Recently I was discussing the challenges of ‘people management’ with a young director and I was interested to learn just how much more new managers are allowed (or forced) to ‘get on with for themselves’ compared to 30 years ago. As well as the immediate reactions of “different times etc”. this discussion evolved to a point where it had two useful outputs.
- Firstly to note that everything you do doesn’t need a prior training course for it to work to a fair degree – as was often assumed to be the case back then!
- Secondly to note that some tricky problems can be (and always were) anticipated in a structured development programme on those issues and skills.
In particular the mentoring challenge on this occasion was around being promoted to lead a team of (ex)peers. This, as many will recognise, is a classic one and there was and is much to be told, read and found on the subject and the likely pitfalls.
The conversation therefore helped us both as I was impressed with the enthusiasm of a the new Director who ‘hadn’t been given a map but was still getting there’ while he was pleased to hear that it ‘wasn’t just him’ having to deal with the issues and that some reference material and advice is available.

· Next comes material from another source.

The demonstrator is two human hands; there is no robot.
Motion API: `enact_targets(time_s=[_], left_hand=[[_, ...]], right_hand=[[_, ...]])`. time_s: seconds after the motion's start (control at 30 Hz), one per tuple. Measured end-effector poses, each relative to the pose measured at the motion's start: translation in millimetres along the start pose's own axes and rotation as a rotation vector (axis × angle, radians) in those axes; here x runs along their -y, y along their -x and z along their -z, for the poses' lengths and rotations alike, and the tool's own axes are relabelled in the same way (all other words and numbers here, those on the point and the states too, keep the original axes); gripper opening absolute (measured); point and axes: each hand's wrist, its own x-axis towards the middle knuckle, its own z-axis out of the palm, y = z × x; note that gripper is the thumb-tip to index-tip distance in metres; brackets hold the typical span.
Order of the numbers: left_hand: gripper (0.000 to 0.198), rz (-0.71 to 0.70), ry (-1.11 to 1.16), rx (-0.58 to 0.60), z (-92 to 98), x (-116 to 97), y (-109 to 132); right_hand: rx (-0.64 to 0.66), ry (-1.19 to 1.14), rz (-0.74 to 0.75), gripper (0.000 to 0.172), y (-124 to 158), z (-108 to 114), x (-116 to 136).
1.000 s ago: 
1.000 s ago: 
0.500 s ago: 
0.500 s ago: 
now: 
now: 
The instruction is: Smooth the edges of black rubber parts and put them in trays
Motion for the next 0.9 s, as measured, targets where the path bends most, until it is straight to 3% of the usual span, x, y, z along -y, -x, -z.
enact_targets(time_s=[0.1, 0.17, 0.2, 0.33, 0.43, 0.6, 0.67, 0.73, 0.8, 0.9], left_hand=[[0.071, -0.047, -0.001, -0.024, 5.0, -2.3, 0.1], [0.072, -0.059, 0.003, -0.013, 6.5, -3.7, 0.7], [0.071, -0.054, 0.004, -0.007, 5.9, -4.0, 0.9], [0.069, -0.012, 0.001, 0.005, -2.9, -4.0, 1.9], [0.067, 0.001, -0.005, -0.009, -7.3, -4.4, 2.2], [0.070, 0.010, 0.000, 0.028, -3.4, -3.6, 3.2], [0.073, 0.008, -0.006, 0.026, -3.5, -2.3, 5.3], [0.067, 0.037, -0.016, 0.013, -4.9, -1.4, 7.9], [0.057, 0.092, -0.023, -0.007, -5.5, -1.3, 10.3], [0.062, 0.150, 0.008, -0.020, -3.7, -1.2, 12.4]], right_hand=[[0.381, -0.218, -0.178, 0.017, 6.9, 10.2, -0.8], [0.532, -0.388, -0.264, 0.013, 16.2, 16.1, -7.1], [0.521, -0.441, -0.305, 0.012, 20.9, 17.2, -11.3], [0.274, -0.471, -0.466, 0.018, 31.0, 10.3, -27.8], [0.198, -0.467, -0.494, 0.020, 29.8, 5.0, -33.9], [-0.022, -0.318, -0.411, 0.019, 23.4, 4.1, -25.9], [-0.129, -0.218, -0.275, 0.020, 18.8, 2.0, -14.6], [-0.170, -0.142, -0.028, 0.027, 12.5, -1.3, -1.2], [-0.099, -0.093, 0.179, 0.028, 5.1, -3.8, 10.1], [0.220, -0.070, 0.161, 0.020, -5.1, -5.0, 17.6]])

Reflecting on this I remembered that I considered myself a reasonably able communicator on TV and in person until about 10 years ago I found myself on the wrong end of the TV news cameras, a very hot front page story and an unsympathetic press at 9am one morning.

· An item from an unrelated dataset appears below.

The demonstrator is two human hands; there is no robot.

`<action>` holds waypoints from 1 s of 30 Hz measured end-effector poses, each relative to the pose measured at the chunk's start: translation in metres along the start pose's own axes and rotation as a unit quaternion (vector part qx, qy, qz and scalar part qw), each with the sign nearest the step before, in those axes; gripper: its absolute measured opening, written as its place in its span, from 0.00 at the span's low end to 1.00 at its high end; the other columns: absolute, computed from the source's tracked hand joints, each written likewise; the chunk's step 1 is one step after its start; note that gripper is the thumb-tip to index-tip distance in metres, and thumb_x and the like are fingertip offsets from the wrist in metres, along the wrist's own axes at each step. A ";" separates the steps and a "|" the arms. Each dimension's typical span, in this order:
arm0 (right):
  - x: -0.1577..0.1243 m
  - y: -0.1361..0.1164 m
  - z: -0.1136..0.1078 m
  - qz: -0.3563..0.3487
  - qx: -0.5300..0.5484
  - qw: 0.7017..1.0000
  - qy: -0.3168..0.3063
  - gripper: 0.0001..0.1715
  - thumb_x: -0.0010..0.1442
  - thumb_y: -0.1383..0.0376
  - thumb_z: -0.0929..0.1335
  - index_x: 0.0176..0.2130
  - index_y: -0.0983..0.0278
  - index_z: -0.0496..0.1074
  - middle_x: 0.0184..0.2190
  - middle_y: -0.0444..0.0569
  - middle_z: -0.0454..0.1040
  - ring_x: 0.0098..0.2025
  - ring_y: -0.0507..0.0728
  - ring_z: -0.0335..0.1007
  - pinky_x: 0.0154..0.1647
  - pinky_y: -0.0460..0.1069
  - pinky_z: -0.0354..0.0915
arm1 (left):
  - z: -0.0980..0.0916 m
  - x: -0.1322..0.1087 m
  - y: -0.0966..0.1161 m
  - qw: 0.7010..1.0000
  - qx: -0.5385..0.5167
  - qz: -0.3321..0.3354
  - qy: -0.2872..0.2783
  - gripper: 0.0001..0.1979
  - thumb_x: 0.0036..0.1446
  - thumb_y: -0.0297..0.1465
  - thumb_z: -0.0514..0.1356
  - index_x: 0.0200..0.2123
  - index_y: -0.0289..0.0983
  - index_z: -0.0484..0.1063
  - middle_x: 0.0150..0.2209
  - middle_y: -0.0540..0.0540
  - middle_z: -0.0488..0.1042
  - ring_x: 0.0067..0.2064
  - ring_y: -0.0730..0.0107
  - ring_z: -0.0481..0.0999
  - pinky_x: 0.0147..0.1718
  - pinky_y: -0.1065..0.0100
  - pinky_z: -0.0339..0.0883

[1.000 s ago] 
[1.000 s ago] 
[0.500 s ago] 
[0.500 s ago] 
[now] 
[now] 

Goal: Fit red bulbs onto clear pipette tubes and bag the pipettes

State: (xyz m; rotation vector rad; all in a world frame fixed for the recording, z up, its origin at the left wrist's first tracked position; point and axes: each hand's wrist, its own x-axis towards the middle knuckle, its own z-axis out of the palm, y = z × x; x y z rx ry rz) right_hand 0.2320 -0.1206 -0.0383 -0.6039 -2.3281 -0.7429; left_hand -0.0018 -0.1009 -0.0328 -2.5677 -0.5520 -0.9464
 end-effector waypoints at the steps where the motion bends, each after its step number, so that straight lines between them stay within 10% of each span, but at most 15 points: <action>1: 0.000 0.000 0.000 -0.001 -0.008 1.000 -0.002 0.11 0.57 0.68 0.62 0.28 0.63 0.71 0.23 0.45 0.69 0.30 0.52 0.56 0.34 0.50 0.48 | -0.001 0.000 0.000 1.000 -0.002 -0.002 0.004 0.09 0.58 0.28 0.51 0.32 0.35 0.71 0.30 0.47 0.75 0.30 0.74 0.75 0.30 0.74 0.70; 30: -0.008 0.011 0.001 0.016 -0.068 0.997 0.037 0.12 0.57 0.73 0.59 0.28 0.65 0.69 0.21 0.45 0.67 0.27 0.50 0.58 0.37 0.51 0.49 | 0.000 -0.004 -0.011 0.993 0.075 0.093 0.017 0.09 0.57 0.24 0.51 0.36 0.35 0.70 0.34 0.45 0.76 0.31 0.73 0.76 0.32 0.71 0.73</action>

I feel I dealt with this fairly well at the time but I learned a big lesson from that experience and arranged to attend a high level presentation and TV interview skills course shortly after. Next time round it was a far more equal match and much more enjoyable!
In an ideal world I would have done the high level course first but I honestly don’t think today’s middle management can build the business cases for possibly-preparatory training on many subjects these days – and that situation is probably not to their or the company’s benefit in the end.